Hearr

Trust

Trust, Privacy, And Listening Boundaries

Review the key privacy and account questions around voice samples, reading material, deletion expectations, and plan boundaries before you upload anything personal.

Goal

Give new Hearr users a practical checklist before they upload a voice sample or reading material.

Context

Hearr is used with personal books, notes, documents, and sometimes a cloned voice. The trust page should stay practical and avoid promises that are not visible in product or policy.

Trust, Privacy, And Listening Boundaries

You know which trust topics to review first and where to find the related docs and policy pages.

Ownership And Control

How to think about control over generated audio, account state, and plan-managed actions in Hearr.

Goal

Set practical expectations around what users should confirm in product and policy.

Context

People want to know what they can manage, keep, or delete after generating private listening audio. Clear trust copy should point them to visible product and policy paths instead of making broad ownership claims.

What you can check immediately

  • the current pricing page
  • the trust and privacy links
  • the docs that explain how the workflow works before you upload more material

Before you rely on saved output or account actions

  • confirm whether the current flow requires sign in
  • confirm the current plan details and limits that apply to your workflow
  • review the latest terms and privacy language instead of guessing from an older page

Practical expectation

Treat ownership and control questions as account and policy questions that should be confirmed from the visible product and legal pages, not from a vague promise.

Where should I review plan or billing details before I rely on Hearr?

Use the pricing page and the linked legal pages whenever you want the current plan, billing, or account boundaries before a longer workflow.

Should I assume every workflow works the same with or without signing in?

No. Check the current product flow when account state, saved history, or plan-managed actions matter to you.

Private Voice Samples

What to think about before uploading a voice sample for private listening.

Goal

Help users treat voice samples carefully and start with a small test.

Context

Voice samples can be personal and sensitive. The safest trust copy explains how to test carefully and points users to the latest privacy language.

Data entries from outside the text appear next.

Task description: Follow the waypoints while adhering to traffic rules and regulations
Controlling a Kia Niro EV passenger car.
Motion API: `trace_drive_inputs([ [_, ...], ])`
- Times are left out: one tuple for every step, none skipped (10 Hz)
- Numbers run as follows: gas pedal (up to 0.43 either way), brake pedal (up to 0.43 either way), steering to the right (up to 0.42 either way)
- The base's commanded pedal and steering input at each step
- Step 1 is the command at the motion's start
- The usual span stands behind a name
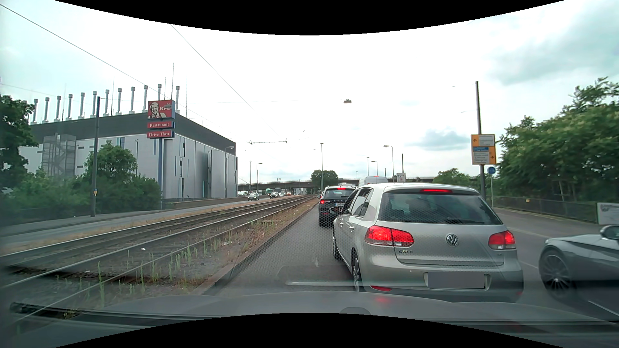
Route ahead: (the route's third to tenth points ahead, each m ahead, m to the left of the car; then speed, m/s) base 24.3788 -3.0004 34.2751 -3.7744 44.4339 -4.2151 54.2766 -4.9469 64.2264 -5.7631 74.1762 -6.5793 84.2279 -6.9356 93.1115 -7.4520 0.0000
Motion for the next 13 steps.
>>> trace_drive_inputs([
  [0.000,0.244,0.001],
  [0.000,0.244,0.001],
  [0.000,0.244,0.001],
  [0.000,0.244,0.001],
  [0.000,0.244,0.001],
  [0.000,0.244,0.001],
  [0.000,0.244,0.001],
  [0.000,0.250,0.001],
  [0.000,0.244,0.001],
  [0.000,0.244,0.001],
  [0.000,0.244,0.001],
  [0.000,0.244,0.001],
  [0.000,0.244,0.001],
])
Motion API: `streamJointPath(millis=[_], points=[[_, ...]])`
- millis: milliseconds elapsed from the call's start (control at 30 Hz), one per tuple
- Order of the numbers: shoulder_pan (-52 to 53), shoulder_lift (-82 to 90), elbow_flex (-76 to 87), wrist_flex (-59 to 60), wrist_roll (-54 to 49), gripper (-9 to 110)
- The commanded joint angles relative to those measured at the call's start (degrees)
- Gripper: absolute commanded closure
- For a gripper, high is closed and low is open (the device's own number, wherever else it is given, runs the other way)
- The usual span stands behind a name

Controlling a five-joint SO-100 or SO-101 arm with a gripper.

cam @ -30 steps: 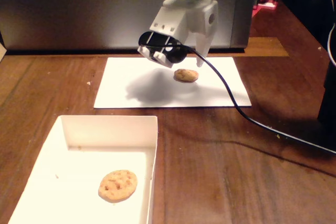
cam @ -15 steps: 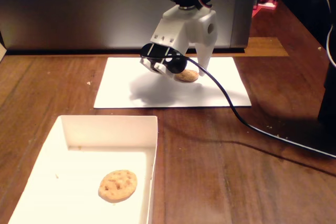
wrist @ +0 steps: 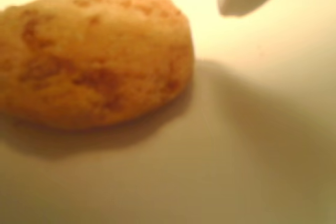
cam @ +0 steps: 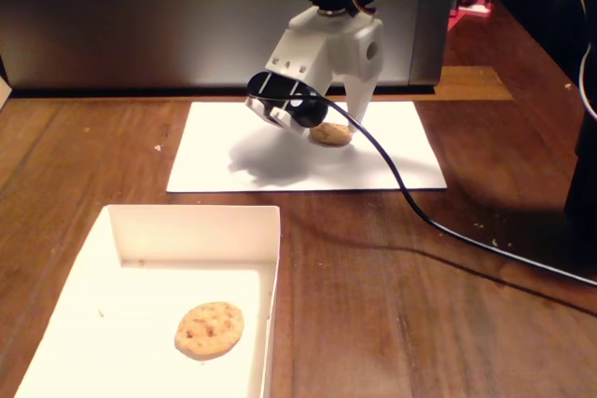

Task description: Grasp a mini cookies block and put it in the white box.

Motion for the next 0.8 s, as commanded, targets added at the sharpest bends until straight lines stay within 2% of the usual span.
streamJointPath(millis=[0, 500, 767], points=[[-0.18, 2.11, -3.78, -0.88, 0.18, 62], [-0.26, 5.54, 6.77, -6.59, 0.18, 62], [-0.44, 6.15, 6.94, -7.38, 0.26, 65]])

Before you upload a voice sample

  • use only a voice you have the right to use
  • record in a quiet environment when possible
  • start with a short test instead of a full workflow

Keep expectations practical

  • judge tone and pacing on a short excerpt first
  • use a preset voice if you only want the fastest start
  • review the latest privacy details before uploading anything sensitive

A good rule of thumb

If a voice sample feels personal enough that you would hesitate to share it elsewhere, review the privacy and trust pages first and only continue if you are comfortable with the workflow.

Should I start with a short voice sample and a short listening test?

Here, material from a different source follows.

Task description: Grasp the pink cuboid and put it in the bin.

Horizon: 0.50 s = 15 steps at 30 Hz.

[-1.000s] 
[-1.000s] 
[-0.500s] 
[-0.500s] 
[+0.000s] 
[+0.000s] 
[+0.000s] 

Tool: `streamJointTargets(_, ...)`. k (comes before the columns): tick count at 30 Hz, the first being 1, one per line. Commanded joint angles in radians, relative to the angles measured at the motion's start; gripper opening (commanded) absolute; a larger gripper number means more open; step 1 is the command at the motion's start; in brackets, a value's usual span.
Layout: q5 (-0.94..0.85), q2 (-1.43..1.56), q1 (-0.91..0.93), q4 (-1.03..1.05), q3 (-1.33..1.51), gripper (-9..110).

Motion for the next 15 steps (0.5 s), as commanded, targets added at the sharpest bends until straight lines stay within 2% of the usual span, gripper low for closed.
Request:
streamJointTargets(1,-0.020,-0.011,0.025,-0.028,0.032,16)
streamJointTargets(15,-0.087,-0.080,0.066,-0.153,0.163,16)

Yes. A short sample and a short excerpt are the safest way to check whether the voice feels right before you run a longer workflow.

What kind of voice sample usually works best?

A clean single-speaker sample recorded in a quiet space usually gives you a better first result than noisy or highly processed audio.

Reading Material Retention

How to think about personal books, documents, and notes before uploading them to Hearr.

Goal

Help users upload material more carefully and know where to review privacy or retention language.

Context

Reading material may include personal or sensitive content. The safest user guidance is to start small, upload only what you are comfortable processing, and review the latest policy language.

Before you upload reading material

  • use material you are comfortable processing through the workflow
  • start with a short excerpt instead of a full book or long document
  • clean obvious formatting noise before you test

Why starting small helps

  • you can hear pacing problems before they affect a larger queue
  • you can decide whether the material actually works well as audio
  • you can review the current trust and privacy language before uploading more personal content

A practical rule

Treat long books, notes, and personal documents carefully. If the material feels sensitive or hard to replace, review the policy links first and test with a smaller section.

Should I start with a full book or a short excerpt?

Start with a short excerpt or one chapter first so you can check pacing, formatting, and comfort before scaling up.

What should I clean from the text before uploading it?

Remove repeated headers, navigation fragments, unrelated footers, and other formatting noise that would sound distracting in audio.